Copy the lines word for word. Begin at the line that contains "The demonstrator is" and end with the final line of the data.
------
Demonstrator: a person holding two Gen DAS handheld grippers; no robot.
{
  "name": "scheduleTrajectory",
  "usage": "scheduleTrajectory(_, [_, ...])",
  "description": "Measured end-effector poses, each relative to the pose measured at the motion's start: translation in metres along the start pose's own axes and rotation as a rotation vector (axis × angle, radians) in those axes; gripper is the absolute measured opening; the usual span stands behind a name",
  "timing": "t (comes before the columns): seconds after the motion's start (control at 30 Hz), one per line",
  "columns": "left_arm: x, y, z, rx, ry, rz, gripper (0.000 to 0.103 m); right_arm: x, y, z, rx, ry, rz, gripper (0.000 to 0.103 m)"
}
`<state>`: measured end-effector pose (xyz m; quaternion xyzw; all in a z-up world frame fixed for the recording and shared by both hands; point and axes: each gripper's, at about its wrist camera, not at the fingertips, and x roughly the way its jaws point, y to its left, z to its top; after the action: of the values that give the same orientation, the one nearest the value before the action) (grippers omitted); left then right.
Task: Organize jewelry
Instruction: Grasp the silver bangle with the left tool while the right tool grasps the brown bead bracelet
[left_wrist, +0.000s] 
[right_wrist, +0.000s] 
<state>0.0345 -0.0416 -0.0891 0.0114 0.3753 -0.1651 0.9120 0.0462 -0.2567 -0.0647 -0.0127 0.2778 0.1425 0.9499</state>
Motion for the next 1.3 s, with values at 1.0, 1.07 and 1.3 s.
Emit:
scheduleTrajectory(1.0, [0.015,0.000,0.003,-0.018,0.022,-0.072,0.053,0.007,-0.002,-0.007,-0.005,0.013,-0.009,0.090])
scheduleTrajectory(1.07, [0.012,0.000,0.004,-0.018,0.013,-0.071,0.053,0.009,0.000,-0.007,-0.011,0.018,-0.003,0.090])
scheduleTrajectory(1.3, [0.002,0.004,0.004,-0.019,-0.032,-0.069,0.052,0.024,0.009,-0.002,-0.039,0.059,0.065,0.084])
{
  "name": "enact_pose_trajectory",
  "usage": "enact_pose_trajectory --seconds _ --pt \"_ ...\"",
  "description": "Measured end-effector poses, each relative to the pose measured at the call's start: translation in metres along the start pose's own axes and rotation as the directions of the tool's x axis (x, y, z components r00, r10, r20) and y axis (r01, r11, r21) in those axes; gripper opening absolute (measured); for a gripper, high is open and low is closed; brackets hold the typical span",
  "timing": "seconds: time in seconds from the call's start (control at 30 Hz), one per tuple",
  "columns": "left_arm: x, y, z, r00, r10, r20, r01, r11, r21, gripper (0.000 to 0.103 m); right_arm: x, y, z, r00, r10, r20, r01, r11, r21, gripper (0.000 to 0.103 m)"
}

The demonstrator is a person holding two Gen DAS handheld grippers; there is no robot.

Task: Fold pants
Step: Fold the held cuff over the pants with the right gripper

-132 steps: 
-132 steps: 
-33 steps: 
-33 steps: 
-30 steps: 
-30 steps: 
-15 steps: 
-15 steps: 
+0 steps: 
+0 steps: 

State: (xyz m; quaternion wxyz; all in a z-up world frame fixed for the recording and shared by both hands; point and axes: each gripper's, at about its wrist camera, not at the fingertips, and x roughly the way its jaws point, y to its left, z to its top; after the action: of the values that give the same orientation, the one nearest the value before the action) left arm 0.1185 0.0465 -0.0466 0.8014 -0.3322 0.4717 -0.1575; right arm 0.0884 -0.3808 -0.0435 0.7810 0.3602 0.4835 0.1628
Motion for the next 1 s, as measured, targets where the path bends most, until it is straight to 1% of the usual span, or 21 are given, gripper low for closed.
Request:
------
=== RESULT ===
The demonstrator is a person holding two Gen DAS handheld grippers; there is no robot.

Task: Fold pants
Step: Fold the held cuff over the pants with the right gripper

-132 steps: 
-132 steps: 
-33 steps: 
-33 steps: 
-30 steps: 
-30 steps: 
-15 steps: 
-15 steps: 
+0 steps: 
+0 steps: 

State: (xyz m; quaternion wxyz; all in a z-up world frame fixed for the recording and shared by both hands; point and axes: each gripper's, at about its wrist camera, not at the fingertips, and x roughly the way its jaws point, y to its left, z to its top; after the action: of the values that give the same orientation, the one nearest the value before the action) left arm 0.1185 0.0465 -0.0466 0.8014 -0.3322 0.4717 -0.1575; right arm 0.0884 -0.3808 -0.0435 0.7810 0.3602 0.4835 0.1628
Motion for the next 1 s, as measured, targets where the path bends most, until it is straight to 1% of the usual span, or 21 are given, gripper low for closed.
Request:

The answer to this exercise has been written out completely.